TASK BRIEF: Once the data has been read, return all of it precisely as written.

START MATERIAL PROVIDED

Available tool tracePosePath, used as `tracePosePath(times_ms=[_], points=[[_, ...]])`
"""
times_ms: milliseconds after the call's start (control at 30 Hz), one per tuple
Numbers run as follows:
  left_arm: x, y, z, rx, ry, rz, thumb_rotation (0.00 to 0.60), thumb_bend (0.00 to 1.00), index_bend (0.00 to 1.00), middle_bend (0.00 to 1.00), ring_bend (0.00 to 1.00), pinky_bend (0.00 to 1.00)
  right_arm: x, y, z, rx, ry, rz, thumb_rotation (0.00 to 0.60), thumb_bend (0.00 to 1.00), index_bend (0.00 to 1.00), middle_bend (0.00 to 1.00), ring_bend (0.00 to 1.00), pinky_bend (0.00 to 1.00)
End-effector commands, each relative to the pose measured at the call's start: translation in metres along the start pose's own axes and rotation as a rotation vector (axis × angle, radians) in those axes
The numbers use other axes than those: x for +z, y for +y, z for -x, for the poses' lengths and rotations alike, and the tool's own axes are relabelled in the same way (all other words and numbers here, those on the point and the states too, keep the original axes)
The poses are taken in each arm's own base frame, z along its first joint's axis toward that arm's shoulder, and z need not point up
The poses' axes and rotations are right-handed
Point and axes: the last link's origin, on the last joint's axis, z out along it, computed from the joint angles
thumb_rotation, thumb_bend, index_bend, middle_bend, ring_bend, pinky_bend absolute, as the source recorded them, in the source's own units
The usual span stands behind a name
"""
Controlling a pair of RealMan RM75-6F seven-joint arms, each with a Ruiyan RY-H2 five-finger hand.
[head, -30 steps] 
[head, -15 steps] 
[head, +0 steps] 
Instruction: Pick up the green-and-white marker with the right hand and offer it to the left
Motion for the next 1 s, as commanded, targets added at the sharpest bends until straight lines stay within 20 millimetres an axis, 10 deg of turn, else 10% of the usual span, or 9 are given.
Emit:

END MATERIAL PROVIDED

SOLUTION TO THIS EXERCISE:
Available tool tracePosePath, used as `tracePosePath(times_ms=[_], points=[[_, ...]])`
"""
times_ms: milliseconds after the call's start (control at 30 Hz), one per tuple
Numbers run as follows:
  left_arm: x, y, z, rx, ry, rz, thumb_rotation (0.00 to 0.60), thumb_bend (0.00 to 1.00), index_bend (0.00 to 1.00), middle_bend (0.00 to 1.00), ring_bend (0.00 to 1.00), pinky_bend (0.00 to 1.00)
  right_arm: x, y, z, rx, ry, rz, thumb_rotation (0.00 to 0.60), thumb_bend (0.00 to 1.00), index_bend (0.00 to 1.00), middle_bend (0.00 to 1.00), ring_bend (0.00 to 1.00), pinky_bend (0.00 to 1.00)
End-effector commands, each relative to the pose measured at the call's start: translation in metres along the start pose's own axes and rotation as a rotation vector (axis × angle, radians) in those axes
The numbers use other axes than those: x for +z, y for +y, z for -x, for the poses' lengths and rotations alike, and the tool's own axes are relabelled in the same way (all other words and numbers here, those on the point and the states too, keep the original axes)
The poses are taken in each arm's own base frame, z along its first joint's axis toward that arm's shoulder, and z need not point up
The poses' axes and rotations are right-handed
Point and axes: the last link's origin, on the last joint's axis, z out along it, computed from the joint angles
thumb_rotation, thumb_bend, index_bend, middle_bend, ring_bend, pinky_bend absolute, as the source recorded them, in the source's own units
The usual span stands behind a name
"""
Controlling a pair of RealMan RM75-6F seven-joint arms, each with a Ruiyan RY-H2 five-finger hand.
[head, -30 steps] 
[head, -15 steps] 
[head, +0 steps] 
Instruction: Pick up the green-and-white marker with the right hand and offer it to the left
Motion for the next 1 s, as commanded, targets added at the sharpest bends until straight lines stay within 20 millimetres an axis, 10 deg of turn, else 10% of the usual span, or 9 are given.
Emit:

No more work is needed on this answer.